Coped Beam Checks

These checks are specifically for coped beams. The checks apply under the following conditions:

• Coped Beam Flexural Rupture - applies to all coped beams
• Coped Beam Web Local Buckling - applies to beams that are coped only at the top flange
• Coped Beam Lateral Torsional Buckling - applies to beams that are coped at both flanges

Calculation of S_net (Net Section Modulus)

The Net Section Modulus is used in most of the strength calculations for coped beams. These are calculated automatically by the program based on the beam section properties and the depth and length of the cope as specified in the Assembly portion of the Connection Properties grid. These calculations should closely match the values reported in AISC 14th Edition Manual Table 9-2.

Flexural Rupture Strength

The nominal Flexural Rupture Strength of the member is determined by multiplying the ultimate stress of the beam material by the net section modulus of the member.
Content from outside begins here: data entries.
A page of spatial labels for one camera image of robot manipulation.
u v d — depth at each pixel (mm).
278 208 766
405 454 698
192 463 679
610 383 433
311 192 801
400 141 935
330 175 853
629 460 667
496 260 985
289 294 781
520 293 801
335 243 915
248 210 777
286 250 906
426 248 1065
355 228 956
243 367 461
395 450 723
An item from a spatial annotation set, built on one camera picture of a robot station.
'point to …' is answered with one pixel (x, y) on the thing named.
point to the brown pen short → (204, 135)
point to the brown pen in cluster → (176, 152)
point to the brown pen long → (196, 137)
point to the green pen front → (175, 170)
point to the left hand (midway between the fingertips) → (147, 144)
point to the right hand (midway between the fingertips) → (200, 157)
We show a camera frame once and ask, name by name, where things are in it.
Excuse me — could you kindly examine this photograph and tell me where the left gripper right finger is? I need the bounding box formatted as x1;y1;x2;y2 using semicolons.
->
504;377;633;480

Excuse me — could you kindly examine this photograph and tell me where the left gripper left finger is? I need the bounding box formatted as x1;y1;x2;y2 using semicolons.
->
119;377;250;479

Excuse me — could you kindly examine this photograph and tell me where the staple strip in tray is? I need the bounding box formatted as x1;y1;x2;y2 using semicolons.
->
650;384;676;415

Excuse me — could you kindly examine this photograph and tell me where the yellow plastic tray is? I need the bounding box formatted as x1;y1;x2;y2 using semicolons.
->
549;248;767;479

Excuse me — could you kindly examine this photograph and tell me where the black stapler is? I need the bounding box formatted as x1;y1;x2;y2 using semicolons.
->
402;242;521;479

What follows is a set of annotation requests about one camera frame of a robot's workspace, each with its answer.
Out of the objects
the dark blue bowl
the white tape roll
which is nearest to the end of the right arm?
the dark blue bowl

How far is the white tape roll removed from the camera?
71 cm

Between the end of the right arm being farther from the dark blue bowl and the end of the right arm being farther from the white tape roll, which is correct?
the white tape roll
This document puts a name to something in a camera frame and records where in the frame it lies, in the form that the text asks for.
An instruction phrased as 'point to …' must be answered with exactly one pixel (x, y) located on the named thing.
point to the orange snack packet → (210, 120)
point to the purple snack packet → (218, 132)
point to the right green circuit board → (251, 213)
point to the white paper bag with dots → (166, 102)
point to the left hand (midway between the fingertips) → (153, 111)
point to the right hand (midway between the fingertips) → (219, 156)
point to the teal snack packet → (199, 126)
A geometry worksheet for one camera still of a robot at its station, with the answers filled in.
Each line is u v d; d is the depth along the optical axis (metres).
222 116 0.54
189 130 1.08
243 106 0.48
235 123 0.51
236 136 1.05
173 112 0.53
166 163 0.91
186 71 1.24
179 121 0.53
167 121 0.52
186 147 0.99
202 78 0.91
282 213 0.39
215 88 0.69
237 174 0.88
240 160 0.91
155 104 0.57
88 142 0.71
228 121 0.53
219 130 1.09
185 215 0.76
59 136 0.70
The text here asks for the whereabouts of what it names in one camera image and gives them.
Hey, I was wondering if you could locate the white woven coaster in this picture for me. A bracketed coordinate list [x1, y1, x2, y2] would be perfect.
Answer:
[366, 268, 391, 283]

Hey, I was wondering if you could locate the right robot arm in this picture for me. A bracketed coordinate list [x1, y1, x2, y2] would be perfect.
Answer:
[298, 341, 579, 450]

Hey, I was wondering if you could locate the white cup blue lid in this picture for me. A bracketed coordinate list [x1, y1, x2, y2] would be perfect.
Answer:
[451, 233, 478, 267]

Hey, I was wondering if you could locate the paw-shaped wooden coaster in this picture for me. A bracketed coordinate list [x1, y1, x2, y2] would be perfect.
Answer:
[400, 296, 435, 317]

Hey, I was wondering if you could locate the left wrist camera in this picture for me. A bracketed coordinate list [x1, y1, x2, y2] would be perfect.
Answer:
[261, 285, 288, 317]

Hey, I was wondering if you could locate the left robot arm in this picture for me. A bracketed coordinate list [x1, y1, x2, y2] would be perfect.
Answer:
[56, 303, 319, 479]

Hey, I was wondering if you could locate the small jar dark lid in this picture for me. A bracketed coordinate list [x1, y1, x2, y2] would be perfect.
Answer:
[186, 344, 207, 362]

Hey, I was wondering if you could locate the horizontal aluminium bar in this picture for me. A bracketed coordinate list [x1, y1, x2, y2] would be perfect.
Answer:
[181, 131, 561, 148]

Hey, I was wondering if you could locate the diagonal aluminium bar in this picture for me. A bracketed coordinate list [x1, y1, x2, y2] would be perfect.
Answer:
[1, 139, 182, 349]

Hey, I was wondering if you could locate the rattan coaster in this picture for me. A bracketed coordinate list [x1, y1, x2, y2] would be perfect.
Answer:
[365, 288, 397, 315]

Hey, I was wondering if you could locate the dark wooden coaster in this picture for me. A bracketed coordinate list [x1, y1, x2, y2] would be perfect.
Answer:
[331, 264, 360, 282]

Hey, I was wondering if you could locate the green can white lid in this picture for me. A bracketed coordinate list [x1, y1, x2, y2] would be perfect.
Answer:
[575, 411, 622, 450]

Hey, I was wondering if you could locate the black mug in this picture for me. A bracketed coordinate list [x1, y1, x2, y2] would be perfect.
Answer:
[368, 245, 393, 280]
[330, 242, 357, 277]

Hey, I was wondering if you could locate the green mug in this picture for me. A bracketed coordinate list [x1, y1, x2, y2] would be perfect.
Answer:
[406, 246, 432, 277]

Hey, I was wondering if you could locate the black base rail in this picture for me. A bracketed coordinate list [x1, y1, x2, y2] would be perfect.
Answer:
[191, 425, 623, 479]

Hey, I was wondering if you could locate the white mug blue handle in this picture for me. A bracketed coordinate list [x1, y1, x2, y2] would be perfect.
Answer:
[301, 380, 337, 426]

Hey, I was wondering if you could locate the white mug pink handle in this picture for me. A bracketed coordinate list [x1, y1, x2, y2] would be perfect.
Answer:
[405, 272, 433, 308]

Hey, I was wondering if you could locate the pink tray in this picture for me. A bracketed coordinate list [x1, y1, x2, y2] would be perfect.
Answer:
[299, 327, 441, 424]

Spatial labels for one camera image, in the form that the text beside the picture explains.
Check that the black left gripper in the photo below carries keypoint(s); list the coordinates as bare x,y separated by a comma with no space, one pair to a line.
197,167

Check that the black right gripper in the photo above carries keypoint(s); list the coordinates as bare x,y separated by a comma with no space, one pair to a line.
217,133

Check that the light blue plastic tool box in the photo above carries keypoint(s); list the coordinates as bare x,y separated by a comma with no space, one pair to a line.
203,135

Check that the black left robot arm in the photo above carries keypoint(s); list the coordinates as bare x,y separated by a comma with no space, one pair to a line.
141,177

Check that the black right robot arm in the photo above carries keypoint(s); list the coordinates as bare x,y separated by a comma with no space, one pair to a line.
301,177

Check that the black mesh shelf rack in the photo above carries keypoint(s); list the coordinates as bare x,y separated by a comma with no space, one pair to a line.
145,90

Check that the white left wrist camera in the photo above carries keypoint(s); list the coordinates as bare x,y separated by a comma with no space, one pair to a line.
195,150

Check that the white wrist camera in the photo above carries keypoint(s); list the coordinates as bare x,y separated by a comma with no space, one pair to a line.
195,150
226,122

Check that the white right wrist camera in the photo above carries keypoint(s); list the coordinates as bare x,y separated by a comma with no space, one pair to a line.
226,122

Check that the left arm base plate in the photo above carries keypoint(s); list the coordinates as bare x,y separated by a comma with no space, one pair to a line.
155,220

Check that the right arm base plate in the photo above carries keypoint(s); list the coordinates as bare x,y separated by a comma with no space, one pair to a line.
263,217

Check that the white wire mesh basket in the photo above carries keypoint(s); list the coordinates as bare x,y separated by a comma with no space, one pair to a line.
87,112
Since rupture is a less ductile failure mode, a phi factor of 0.75 and an Omega of 2.0 are used to determine the design strength for this failure state.

The geometric variables include:

• S_net - see Calculation of S_net (Net Section Modulus) above.
• e - The distance from the face of the cope to the point of inflection. In accordance with Figure 9-2 in the AISC 360-10 (14th Edition), RISAConnection takes this conservatively to the far edge of the shear plate.
• I_n - The moment of inertia of the coped section.
• Y_c - The location of the neutral axis plate = (distance to the neutral axis of the uncoped beam) - (distance to the neutral axis of the coped beam) - (vertical cope dimension).
• Y_max - The maximum distance from the neutral axis to an extreme fiber of the section.
• 

This code check procedure is based on guidelines given in the AISC 14th Edition Manual. Specifically the topic on Connecting Elements Subject to Flexure, which can be found on page 9-6. It is also explicitly outlines in the AISC 13th Edition Manual on page 9-6.

Local Web Buckling Strength

The webs of coped beams have reduced strength to resist location buckling because they are not stiffened by the coped flange. This failure state is determined by multiplying the critical buckling stress by the net section modulus. This buckling is judged to be a more ductile limit state than rupture and has, therefore, been given a phi factor of 0.90 and an Omega factor of 1.67.

The geometric variables include:

• S_net - see Calculation of S_net (Net Section Modulus) above.
• e - The distance from the face of the cope to the point of inflection. In accordance with Figure 9-2 in the AISC 360-10 (14th Edition), RISAConnection takes this conservatively to the far edge of the shear plate.
• f - Plate Buckling Model Adjustment Factor per AISC 360-10 (14th Edition) page 9-7.
• k - Plate Buckling Coefficient per AISC 360-10 (14th Edition) page 9-8.

These code check procedure is based on guidelines given in the AISC 14th Edition Manual. Specifically the topic on Connecting Elements Subject to Flexure (item #1), which can be found on page 9-7.

Flexural Yielding Strength

Flexural yielding of the beam is not considered as it's own code check. However, the critical buckling stress F_cr from the Local Buckling Strength calculation is limited to a maximum value of F_y. Therefore, the web buckling strength calculations effectively checks the flexural yielding limit state as well.

Lateral Torsional Buckling Strength

Most of the time the beam will be coped only at the top flange. However, the program calculations will take into account the more unusual case when both flanges are coped. The equations used to calculate the critical buckling stress will be based on the lateral-torsional buckling limit state rather than web local buckling.

The geometric variables include:

• S_net - see Calculation of S_net (Net Section Modulus) above.
• e - The distance from the face of the cope to the point of inflection. In accordance with Figure 9-2 in the AISC 360-10 (14th Edition), RISAConnection takes this conservatively to the far edge of the shear plate.
• f_d - Per AISC 360-10 (14th Edition) equation (9-13) on page 9-8.

This code check procedure is based on guidelines given in the AISC 14th Edition Manual. Specifically the topic on Connecting Elements Subject to Flexure (item #2), which can be found on page 9-8.

Flexural Yielding Strength

Flexural yielding of the beam is not considered as it's own code check. However, the critical buckling stress F_cr from the Lateral-Torsional Buckling Strength calculation is limited to a maximum value of F_y. Therefore, the web buckling strength calculations effectively checks the flexural yielding limit state as well.

Limitations

• Effect of Bolt Holes on Net Section Modulus Calculation: The presence of bolt holes in the web of the beam do not affect the RISAConnection calculations of the net section modulus. One could make an argument that they should be included, though AISC's design examples do not reduce S_net based on the presence of these bolt holes.
• Web Local Buckling of Beams Coped at Both Flanges: RISAConnection does not currently calculate the web local buckling limit state for beams coped at both flanges. Instead the lateral-torsional buckling of the web is assumed to control.